I don't altogether hate the idea of space doing radiation damage instead of cold. It would definitely make radiation more of a prescient idea in crews mind instead of the "oops I guess youre randomly dead" thing it is now.

Yeah but then you'd need to grant hardsuits radiation resistance instead.. which opens up a slew of other balancing nightmares.

UltimateJester commented 7 months ago

Yeah, you're also likely to get mega cancer without a properly shielded suit to protect you from whatever the nearest star is throwing at you, a good way to go about this is up space damage by itself but remove the cold damage

BellwetherLogic commented 7 months ago

I don't altogether hate the idea of space doing radiation damage instead of cold.

Yeah but then you'd need to grant hardsuits radiation resistance instead.. which opens up a slew of other balancing nightmares.

This is exactly why I suggested using the sun as a source of low-but-constant heat damage (something under the structural damage limit), with the potential to add a radiation hazard specifically to the solar flare event. It lets radiation still be a potential hazard but keeps from every suit needing to have radiation resistance. Most suits are not intended to be used in space for long periods of time, so the odds that a flare's gonna happen while they're out there is pretty low, so why spend money on rad shielding?

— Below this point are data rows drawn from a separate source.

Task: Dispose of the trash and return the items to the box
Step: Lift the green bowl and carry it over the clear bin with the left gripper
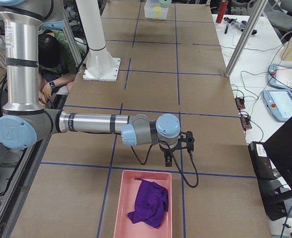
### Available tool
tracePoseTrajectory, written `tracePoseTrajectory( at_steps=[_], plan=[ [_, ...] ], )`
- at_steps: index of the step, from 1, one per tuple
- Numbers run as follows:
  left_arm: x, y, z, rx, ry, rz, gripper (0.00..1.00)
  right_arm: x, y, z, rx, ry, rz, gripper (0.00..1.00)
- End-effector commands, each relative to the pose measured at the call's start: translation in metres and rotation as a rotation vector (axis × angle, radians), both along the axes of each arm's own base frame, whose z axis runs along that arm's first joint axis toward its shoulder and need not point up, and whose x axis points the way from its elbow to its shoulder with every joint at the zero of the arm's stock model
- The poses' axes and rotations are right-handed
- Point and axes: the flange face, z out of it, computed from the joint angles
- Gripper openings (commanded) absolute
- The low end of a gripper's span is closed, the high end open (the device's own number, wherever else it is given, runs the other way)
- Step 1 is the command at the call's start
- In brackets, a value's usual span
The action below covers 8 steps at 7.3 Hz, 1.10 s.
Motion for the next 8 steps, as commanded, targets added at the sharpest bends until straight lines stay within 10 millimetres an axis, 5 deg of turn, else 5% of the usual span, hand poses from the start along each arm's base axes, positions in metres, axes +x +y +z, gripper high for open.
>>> tracePoseTrajectory(
  at_steps=[1,4,8],
  plan=[
    [-0.051,0.001,0.056,-0.026,-0.012,-0.003,0.0,-0.001,0.002,-0.018,0.004,-0.015,0.025,1.0],
    [-0.104,0.039,0.133,-0.11,-0.147,-0.035,0.0,0.0,0.003,-0.022,0.013,-0.012,0.025,1.0],
    [-0.11,0.061,0.182,-0.119,-0.154,-0.105,0.0,0.0,0.001,-0.024,0.019,-0.01,0.025,1.0]
  ],
)
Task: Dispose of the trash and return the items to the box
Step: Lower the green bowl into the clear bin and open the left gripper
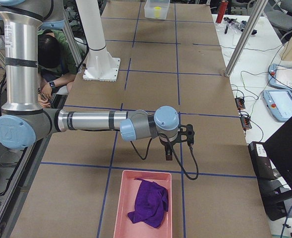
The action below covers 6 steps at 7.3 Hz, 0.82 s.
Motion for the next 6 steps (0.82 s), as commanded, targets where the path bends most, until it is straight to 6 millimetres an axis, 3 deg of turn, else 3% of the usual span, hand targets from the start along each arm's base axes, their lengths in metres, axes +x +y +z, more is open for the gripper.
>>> tracePoseTrajectory(
  at_steps=[1,2,4,5,6],
  plan=[
    [-0.002,0.006,0.014,0.009,-0.042,-0.012,0.0,0.0,0.0,-0.001,0.002,0.0,0.0,1.0],
    [-0.006,0.006,0.017,0.012,-0.09,-0.011,0.28,0.0,0.0,-0.002,0.002,0.0,0.001,1.0],
    [-0.006,0.006,0.016,0.015,-0.093,-0.012,1.0,0.0,-0.001,-0.008,0.012,-0.002,0.002,1.0],
    [-0.006,0.003,0.012,0.023,-0.097,-0.011,1.0,0.0,0.0,-0.008,0.012,-0.002,0.002,1.0],
    [-0.011,-0.016,-0.024,0.07,-0.111,-0.037,1.0,0.0,-0.001,-0.008,0.013,0.0,0.001,1.0]
  ],
)
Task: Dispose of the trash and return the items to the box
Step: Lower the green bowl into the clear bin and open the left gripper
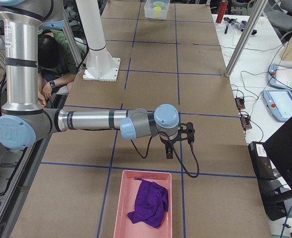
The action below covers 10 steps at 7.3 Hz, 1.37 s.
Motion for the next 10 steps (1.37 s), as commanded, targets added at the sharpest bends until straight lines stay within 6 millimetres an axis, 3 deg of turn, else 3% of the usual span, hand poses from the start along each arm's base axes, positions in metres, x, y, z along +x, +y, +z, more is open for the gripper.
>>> tracePoseTrajectory(
  at_steps=[1,3,4,5,6,7,8,9,10],
  plan=[
    [-0.009,-0.037,-0.086,0.147,-0.043,-0.02,1.0,0.001,0.001,0.0,0.0,0.001,0.001,1.0],
    [-0.012,-0.056,-0.18,0.241,-0.062,-0.063,1.0,0.001,0.002,0.001,-0.001,0.0,0.001,1.0],
    [-0.009,-0.059,-0.203,0.326,-0.07,-0.074,1.0,0.001,0.002,0.002,-0.003,0.001,0.001,1.0],
    [-0.005,-0.053,-0.194,0.323,-0.069,-0.068,1.0,0.001,0.009,0.008,-0.011,0.003,-0.001,1.0],
    [0.004,-0.058,-0.208,0.351,-0.067,-0.046,1.0,0.001,0.009,0.009,-0.013,0.002,-0.002,1.0],
    [0.036,-0.071,-0.235,0.387,-0.055,0.016,1.0,0.001,0.01,0.01,-0.015,0.004,-0.002,1.0],
    [0.07,-0.079,-0.246,0.319,-0.039,0.081,1.0,0.001,0.01,0.01,-0.014,0.005,-0.003,1.0],
    [0.079,-0.082,-0.257,0.218,-0.028,0.102,1.0,0.001,0.011,0.011,-0.002,0.009,-0.003,1.0],
    [0.083,-0.08,-0.256,0.149,-0.019,0.117,1.0,0.001,0.011,0.011,0.001,0.009,-0.005,1.0]
  ],
)
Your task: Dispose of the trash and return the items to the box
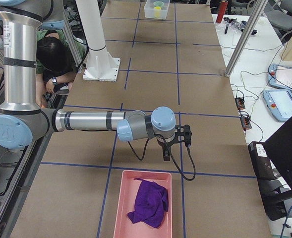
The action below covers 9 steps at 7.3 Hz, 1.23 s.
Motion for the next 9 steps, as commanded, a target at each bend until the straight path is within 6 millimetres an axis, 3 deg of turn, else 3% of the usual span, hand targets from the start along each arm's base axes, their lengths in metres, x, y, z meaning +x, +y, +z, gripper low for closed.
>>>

LordCarve commented 7 months ago

Related read, the PR and comments section: #25770

superjj18 commented 7 months ago

You can heal a cold corpse, you can't heal rad damage on a corpse

BellwetherLogic commented 7 months ago

You can heal a cold corpse, you can't heal rad damage on a corpse

Which is why I don't think space should do a large amount of rad damage, or at least, not all the time. I think potential barotrauma as the primary threat plus a little heat damage and maybe a chance of eye damage/blindness when in line of sight to the sun without the appropriate equipment makes space a proper threat, and I think tying some extra rad damage to events like the solar flare make long-term spacewalking significantly more risky but not certain death. As the primary goal with making space more lethal is, as I understand it, to make space less attractive as a long-term solution to evading Sec, I think that fits the bill without making space an almost immediate death sentence.